*TASK OBJECTIVE:*
Only the lines of the data below from the one with "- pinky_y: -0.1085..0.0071" through the one with "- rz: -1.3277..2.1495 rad" are wanted. Repeat them exactly.

········

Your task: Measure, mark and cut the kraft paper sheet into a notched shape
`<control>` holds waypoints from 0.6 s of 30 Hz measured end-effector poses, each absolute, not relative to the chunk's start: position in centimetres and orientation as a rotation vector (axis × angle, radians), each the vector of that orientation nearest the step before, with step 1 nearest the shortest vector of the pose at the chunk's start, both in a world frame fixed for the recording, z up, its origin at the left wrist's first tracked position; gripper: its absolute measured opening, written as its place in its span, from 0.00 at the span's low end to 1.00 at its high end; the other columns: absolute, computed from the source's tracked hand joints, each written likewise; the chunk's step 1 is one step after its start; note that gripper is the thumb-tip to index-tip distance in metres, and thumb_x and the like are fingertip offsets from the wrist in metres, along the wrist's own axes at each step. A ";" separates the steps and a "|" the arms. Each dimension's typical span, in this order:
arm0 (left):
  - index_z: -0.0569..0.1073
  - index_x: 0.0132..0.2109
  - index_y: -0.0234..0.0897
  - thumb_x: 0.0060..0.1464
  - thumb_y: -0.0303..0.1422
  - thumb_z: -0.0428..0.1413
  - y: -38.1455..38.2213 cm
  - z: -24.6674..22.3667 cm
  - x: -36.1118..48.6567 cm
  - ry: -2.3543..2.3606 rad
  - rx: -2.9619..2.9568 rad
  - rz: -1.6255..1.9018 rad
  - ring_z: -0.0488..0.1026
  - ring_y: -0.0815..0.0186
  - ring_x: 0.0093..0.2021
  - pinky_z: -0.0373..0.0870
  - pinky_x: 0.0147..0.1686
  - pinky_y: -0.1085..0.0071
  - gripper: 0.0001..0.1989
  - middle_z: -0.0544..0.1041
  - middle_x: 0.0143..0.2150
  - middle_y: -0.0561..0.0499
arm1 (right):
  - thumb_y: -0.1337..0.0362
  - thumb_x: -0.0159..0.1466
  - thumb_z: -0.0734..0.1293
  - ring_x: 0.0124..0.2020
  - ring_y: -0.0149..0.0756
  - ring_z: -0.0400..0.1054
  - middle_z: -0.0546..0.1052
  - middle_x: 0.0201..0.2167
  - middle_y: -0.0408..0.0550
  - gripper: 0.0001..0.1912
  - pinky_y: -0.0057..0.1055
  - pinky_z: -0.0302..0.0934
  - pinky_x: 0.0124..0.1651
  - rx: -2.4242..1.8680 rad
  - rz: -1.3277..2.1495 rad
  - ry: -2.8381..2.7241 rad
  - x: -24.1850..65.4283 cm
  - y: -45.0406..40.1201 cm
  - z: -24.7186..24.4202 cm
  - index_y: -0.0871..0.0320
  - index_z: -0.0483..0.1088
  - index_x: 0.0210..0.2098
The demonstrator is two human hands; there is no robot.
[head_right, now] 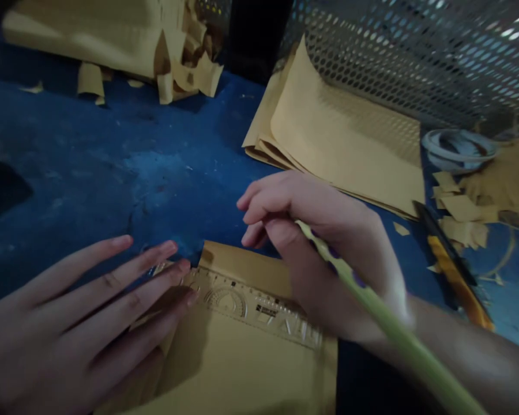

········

*EXERCISE SOLUTION:*
  - pinky_y: -0.1085..0.0071
  - gripper: 0.0001..0.1989
  - middle_z: -0.0544..0.1041
  - middle_x: 0.0143..0.2150
  - middle_y: -0.0561..0.0499
arm1 (right):
  - thumb_y: -0.1337..0.0362
  - thumb_x: -0.0159..0.1466
  - thumb_z: -0.0734..0.1293
  - ring_x: 0.0124..0.2020
  - ring_y: -0.0149..0.0756
  - ring_z: -0.0400..0.1054
  - middle_z: -0.0546..0.1052
  - middle_x: 0.0201..0.2167
  - middle_y: -0.0408..0.0550
  - gripper: 0.0001..0.1912
  - pinky_y: -0.0057..0.1055
  - pinky_z: -0.0302..0.0934
  - pinky_x: 0.0124..0.1651
  - rx: -2.4242..1.8680 rad
  - rz: -1.3277..2.1495 rad

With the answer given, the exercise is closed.